Lines before the one containing "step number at" are left out. Retype that line and the rest through the end of the material exactly.

-=-=-=-=-

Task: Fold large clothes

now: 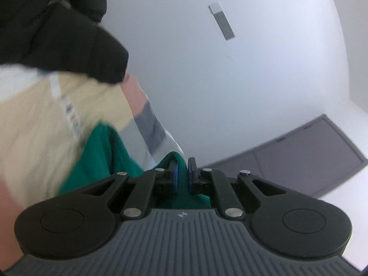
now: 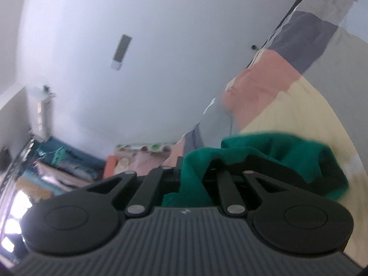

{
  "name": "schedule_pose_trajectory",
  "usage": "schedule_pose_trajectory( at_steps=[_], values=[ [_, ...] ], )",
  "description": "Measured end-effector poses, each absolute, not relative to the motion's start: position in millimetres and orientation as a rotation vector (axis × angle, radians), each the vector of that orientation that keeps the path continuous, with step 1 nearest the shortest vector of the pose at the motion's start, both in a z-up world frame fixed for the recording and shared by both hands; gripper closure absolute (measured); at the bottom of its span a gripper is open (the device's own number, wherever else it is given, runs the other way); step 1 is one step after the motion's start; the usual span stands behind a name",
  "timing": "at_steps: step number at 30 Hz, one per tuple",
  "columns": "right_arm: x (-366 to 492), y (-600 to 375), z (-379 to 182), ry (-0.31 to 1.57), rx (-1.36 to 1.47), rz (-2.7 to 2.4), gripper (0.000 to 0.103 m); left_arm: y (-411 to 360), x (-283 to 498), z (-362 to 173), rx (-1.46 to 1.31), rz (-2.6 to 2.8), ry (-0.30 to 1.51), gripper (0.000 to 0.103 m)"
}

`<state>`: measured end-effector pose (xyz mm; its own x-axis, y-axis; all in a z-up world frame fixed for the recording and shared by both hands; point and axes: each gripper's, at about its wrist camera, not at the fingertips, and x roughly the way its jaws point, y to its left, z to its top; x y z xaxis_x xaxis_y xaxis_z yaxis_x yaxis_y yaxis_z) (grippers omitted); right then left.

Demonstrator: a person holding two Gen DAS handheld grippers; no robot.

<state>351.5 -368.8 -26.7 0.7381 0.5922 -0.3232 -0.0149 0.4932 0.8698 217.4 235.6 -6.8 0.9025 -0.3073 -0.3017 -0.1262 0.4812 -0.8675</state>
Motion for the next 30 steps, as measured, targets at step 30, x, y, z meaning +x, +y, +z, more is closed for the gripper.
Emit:
schedule_pose_trajectory(
  at_steps=[30],
  values=[
    [567, -334, -182, 0.854, 0.911, 0.287, 0.087, 303, 473, -164, -0.836, 0.046, 0.650, 0.099]
  ],
)
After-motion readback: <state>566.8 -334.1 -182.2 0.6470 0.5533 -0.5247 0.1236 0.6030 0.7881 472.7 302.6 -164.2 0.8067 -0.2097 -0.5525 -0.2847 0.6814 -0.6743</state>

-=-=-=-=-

Solution for this problem
  "timing": "at_steps: step number at 30 Hz, one per tuple",
  "columns": "right_arm: x (-366 to 492), y (-600 to 375), z (-379 to 182), ry (-0.31 to 1.57), rx (-1.36 to 1.47), rz (-2.7 to 2.4), gripper (0.000 to 0.103 m); left_arm: y (-411 to 360), x (-283 to 498), z (-362 to 173), rx (-1.46 to 1.31), rz (-2.6 to 2.8), ry (-0.30 to 1.51), gripper (0.000 to 0.103 m)"
}

`<state>`: measured end-effector pose (xyz mm; its own x-axis, y-axis; all in a z-up world frame fixed for the recording and shared by both hands; point and axes: each gripper's, at about its wrist camera, not at the fingertips, and x roughly the way its jaws point, y to its left, z to its top; x y z xaxis_x xaxis_y xaxis_z yaxis_x yaxis_y yaxis_z) (grippers omitted); right then left.

Demonstrator: a person holding two Gen DAS handheld grippers; no robot.

<state>351.5 -368.8 -26.7 0.7381 0.5922 -0.3232 -0.0149 0.4932 0.8698 217.4 235.6 -6.8 0.9025 -0.3073 -0.3017 -0.1262 0.4812 -0.8675</state>
Motion for the next 30 steps, as measured, targets at step 30, x, y, z meaning +x, +y, +z, more is closed for the gripper.
Emit:
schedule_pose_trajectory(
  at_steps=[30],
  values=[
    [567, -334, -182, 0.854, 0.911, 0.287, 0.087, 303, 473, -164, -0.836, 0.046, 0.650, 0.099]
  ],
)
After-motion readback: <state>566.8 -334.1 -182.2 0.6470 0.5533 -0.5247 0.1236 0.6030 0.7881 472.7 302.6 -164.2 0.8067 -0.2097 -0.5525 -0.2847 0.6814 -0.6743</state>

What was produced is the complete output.